Using Machine Learning to Understand People

Posted by Andrew Walkingshaw, Principal Data Scientist/Software Engineer and Simon Venshtain, Head of Research

Cameras on mobile phones let us capture special moments in our lives at a quality, richness and depth which was unimaginable even fifteen years ago. Whether it’s your child’s first steps, a family portrait or a long-planned vacation, you (and your Instagram account) probably have a photo or video of it.

However, these are just static photographs or 2D recordings. Imagine having captures of these moments in 3D—to be able to walk around and re-live them from any angle. Furthermore, imagine being able to create your own avatar (a 3D model of yourself) and see yourself doing things you might not be able to manage —dance, dunk a basketball, do a backflip—and then being able to share that with your friends and family on social media.

Around two years ago, we realised that all of these possibilities hinge on one particular enabling technology; creating realistic 3D avatars of people at high speed and low cost. At Jaunt, we decided to invest and recruit the experts we needed to make it happen.

Creating volumetric videos and 3D models of humans isn’t just about cameras and traditional computer vision (though those play a large part in it, for sure); it’s about understanding the shape of people, their anatomical structure and how they move.

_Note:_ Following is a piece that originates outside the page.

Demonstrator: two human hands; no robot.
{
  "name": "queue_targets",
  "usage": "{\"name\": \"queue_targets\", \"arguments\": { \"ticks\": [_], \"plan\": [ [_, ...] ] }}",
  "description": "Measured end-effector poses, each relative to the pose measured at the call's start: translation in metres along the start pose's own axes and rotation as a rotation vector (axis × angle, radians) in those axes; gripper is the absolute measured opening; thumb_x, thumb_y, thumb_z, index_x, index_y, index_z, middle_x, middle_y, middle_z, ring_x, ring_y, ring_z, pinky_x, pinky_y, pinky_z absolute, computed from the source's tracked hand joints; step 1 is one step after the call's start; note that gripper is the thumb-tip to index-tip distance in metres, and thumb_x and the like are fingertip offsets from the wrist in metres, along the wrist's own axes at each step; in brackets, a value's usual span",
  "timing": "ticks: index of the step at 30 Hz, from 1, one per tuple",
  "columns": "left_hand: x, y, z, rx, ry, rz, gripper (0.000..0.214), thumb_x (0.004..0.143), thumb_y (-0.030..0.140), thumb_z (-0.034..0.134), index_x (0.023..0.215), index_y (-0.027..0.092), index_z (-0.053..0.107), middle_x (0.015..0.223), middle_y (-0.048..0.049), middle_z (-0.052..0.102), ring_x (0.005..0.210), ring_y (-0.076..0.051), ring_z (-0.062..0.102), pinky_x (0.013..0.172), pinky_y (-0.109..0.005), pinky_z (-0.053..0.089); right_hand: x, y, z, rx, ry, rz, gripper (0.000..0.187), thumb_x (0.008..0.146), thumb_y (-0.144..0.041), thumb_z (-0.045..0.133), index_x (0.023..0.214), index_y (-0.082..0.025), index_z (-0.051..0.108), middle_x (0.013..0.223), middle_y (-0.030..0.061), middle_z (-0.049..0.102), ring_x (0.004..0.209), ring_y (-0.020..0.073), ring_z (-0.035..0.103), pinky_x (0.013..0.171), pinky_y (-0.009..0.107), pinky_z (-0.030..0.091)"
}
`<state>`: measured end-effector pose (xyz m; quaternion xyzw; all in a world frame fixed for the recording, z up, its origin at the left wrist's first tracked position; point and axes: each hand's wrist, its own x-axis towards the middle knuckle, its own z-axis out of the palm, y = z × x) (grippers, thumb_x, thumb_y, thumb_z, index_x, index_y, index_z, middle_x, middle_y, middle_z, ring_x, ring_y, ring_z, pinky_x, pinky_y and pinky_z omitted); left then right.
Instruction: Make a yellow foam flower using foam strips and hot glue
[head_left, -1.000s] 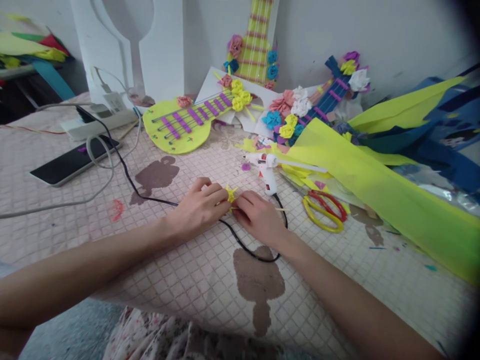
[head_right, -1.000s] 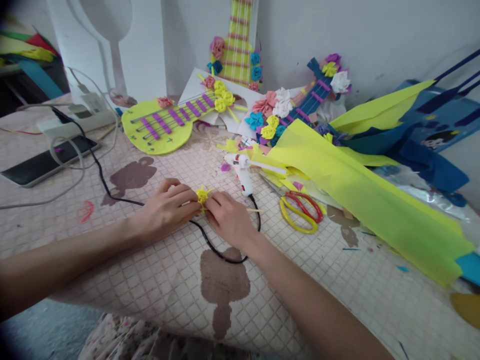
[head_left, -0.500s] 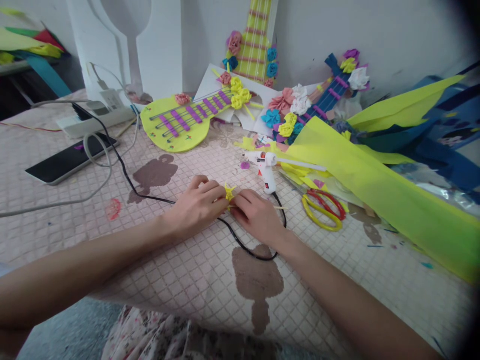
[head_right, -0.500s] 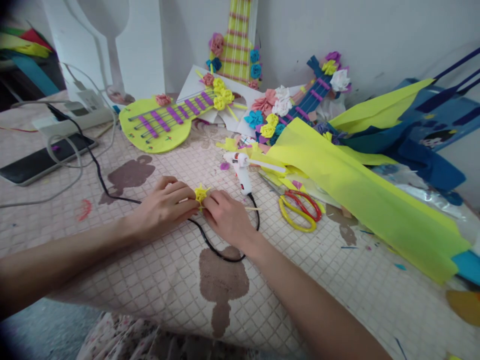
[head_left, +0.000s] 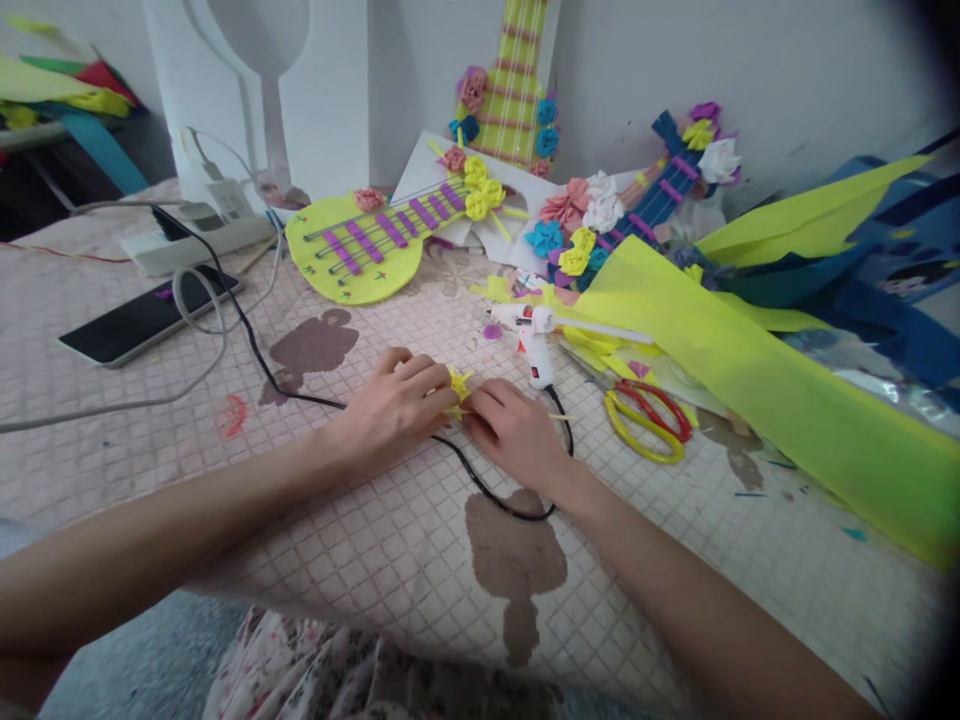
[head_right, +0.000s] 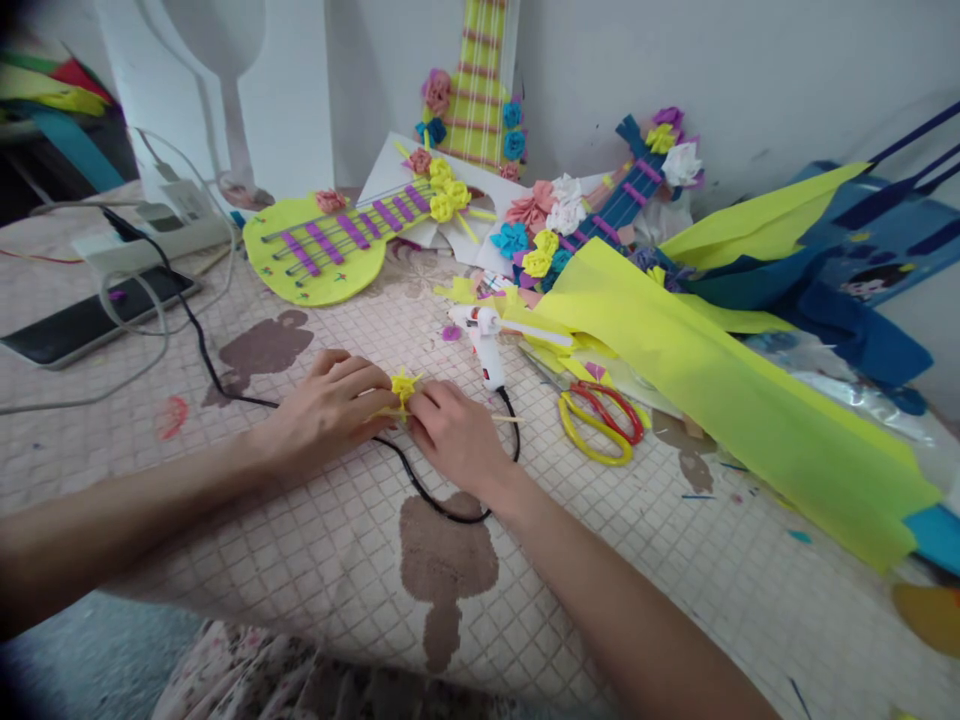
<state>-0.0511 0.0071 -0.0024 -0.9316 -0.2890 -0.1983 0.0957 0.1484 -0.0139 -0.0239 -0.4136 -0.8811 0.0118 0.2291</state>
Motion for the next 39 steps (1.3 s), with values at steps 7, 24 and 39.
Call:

That’s the domain of machine learning; building models which simultaneously detect the major joints in a person’s skeleton and how each pixel in a video frame maps to a part of their body, both in 2D and 3D space. We can then feed this semantic understanding of a person into a skeletally-aware non-rigid reconstruction pipeline; this is the core of XR Cast, our highly portable volumetric capture solution designed for real time, on-location capture.

There are real engineering challenges too; these models need to run fast on off-the-shelf hardware—no-one wants to wait hours for their avatar—and the videos and models we produce must be small enough to distribute over the air and easy to play back on mobile phones of all types. There’s a lot to this, so let’s start by drilling into the machine learning problem first.

Machine learning

Each time one of our cameras captures a person, we want to simultaneously infer three things: 

  • the position of a number of skeletal keypoints (principal joints, facial landmarks, etc)
  • which body part, if any, any pixel in the image belongs to; 
  • and where there are self-occlusions (where one part of your body might be blocking another part)  

What’s more, we want to be able to obtain all these outputs, at camera frame rate, for multiple cameras simultaneously, on a single GPU. To achieve this, we have designed and trained a family of multi-task networks which estimate all of these outputs simultaneously to state-of-the-art precision—and where the fastest members of the family of networks can be evaluated at north of 200 frames per second on an off-the-shelf GPU.

Any network, however, is limited by the availability of training data. Large public annotated datasets are available and we make use of them, but this is also a place where Jaunt’s highly-portable calibrated camera setup is a huge advantage. It makes it much cheaper to capture multi-camera synchronized footage of diverse people in both common and uncommon poses. And we have built workflows to annotate these captures at remarkably low cost (which we will write about in an upcoming post!). This way, we’ve built a feedback loop where we can systematically improve the accuracy and robustness of our models.

With this information on hand our systems can automatically understand the human body. In addition to improving image fidelity, reducing file size and decreasing the number of cameras required, this allows us to create special effects which intelligently interact with our captures. For example, take a look at the video below in which the butterflies follow the capture’s right-hand, no matter where it goes. 

You can only do this by making use of our technology’s understanding of the human body. To create our final avatars, however, these network outputs still need to be combined with depth-sensor and RGB data. That’s where our non-rigid reconstruction pipeline comes in.

Non-rigid reconstruction

3D reconstruction of non-rigid objects is a challenging problem and an active research topic. While capturing a rigid object (say a chair) is relatively simple, capturing a highly articulated object such as the human body is significantly more difficult. Our bodies have multiple joints that allow for a practically infinite combination of movements—and tracking each of these poses several challenges for both distribution and capture. 

We’re not the only ones focused on this; however, traditional approaches have focused on producing high quality assets with very large file sizes—and work only when captured with many high quality cameras set up in a dedicated studio. With these types of approaches, any reduction in file size or number of cameras drastically reduces quality. 

Recent research on the subject of 3D reconstruction of non-rigid objects has shown that using a fast non-linear solver to track the geometry over time is a promising way to address all of the above problems. 

The non-rigid motion problem is under-defined given the noisy set of inputs—so the key challenge in making this approach work is to add regularizers and further constrain the solution space of the problem. One way to constrain the solution is to add context on what is being captured and how it is allowed to deform. Only then can this approach transition from working 20% of the time to 95% of the time. This is where all the semantic information of the human subject comes into play and takes this approach out of the research lab and into a product.

Jaunt has built an end-to-end system combining state of the art machine learning and computational geometry to create full-3D animated models of people at unprecedentedly high speed and low cost. There are no shortcuts here; you have to do everything the hard way. We have, and we’re very proud of it.